To implement the general approach to the systematic outer code, we only need to design a consistent pair $(\mathrm{ENC},\mathrm{DEC})$. In the following part of this section, we discuss the traditional random approach to designing a consistent $(\mathrm{ENC},\mathrm{DEC})$. In the next section, we discuss a new approach that can design a consistent $(\mathrm{ENC},\mathrm{DEC})$ more effectively.

Denote by $\mathbf{h}$ the rank distribution of the batches and let ${\mathbf{\Psi }}^A$ be the degree distribution optimized for $\mathbf{h}$ as in ([23], Chapter 6), which achieves the near-to-optimal rate of the ordinary outer code as in Section 2.1 asymptotically. We can use the ordinary encoder and decoder as introduced in Section 2.1 with the degree distribution ${\mathbf{\Psi }}^A$ to design ${\mathrm{ENC}}_{n_s^{+}}$ and $\mathrm{DEC}$ for a consistent outer code $(\mathrm{ENC},\mathrm{DEC})$.

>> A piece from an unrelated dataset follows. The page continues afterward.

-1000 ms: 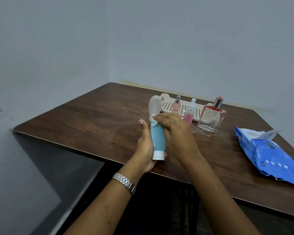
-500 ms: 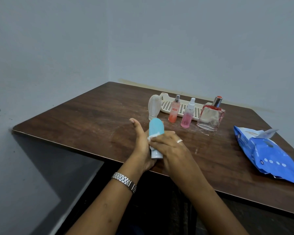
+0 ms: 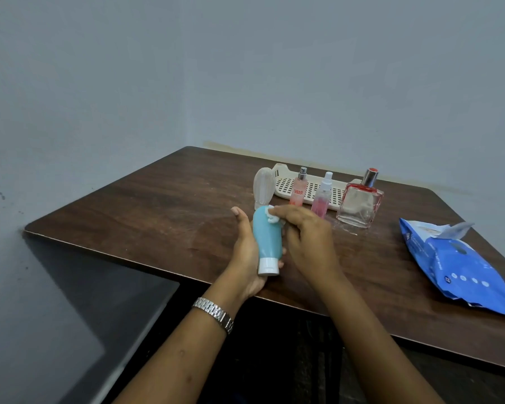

The ordinary outer code is random, but we need a deterministic encoder–decoder pair $({\mathrm{ENC}}_{n_s},{\mathrm{DEC}}_{n_s})$ to satisfy the consistent properties. For a given $n_s\ge K/\mathbb{E}\left[\mathbf{h}\right]$, we can perform random trials of the ordinary outer code using the degree distribution ${\mathbf{\Psi }}^A$ until an instance $({\mathrm{ENC}}_{n_s},{\mathrm{DEC}}_{n_s})$ is found such that (3) is satisfied. Note that it is sufficient for us to find only one such instance. As both ${\mathrm{ENC}}_{n_s}$ and ${\mathrm{ENC}}_{n_s^{+}}$ generate batch instances following the random outer code encoder with the degree distribution ${\mathbf{\Psi }}^A$, which is optimized for $\mathbf{h}$, $\mathrm{DEC}$ can guarantee a high decoding success probability for a sufficiently large number of received batches [23].

If such an instance cannot be found for a certain value $n_s$, we can increase the value of $n_s$ by 1 and try again. The ordinary outer code is expected to decode correctly with a high probability when the number of batches is sufficiently large, and we expect to design a systematic code with the expected coding overhead $n_s\mathbb{E}\left[\mathbf{h}\right]-K$ as small as possible.

When $M=1$ and $\mathbb{E}\left[\mathbf{h}\right]=1$, i.e., the case of fountain codes, a consistent outer code exists for a range of the values of K when $n_s=K$ using this approach [26]. For fountain codes, the random design works well as fountain codes have a universal design that can handle all packet loss patterns. The random design is only performed once for each value of the number of message packets K. Therefore, the efficiency of the random design is not an issue. In other words, a large number of random trials can be performed to find a consistent outer code with a small or zero coding overhead.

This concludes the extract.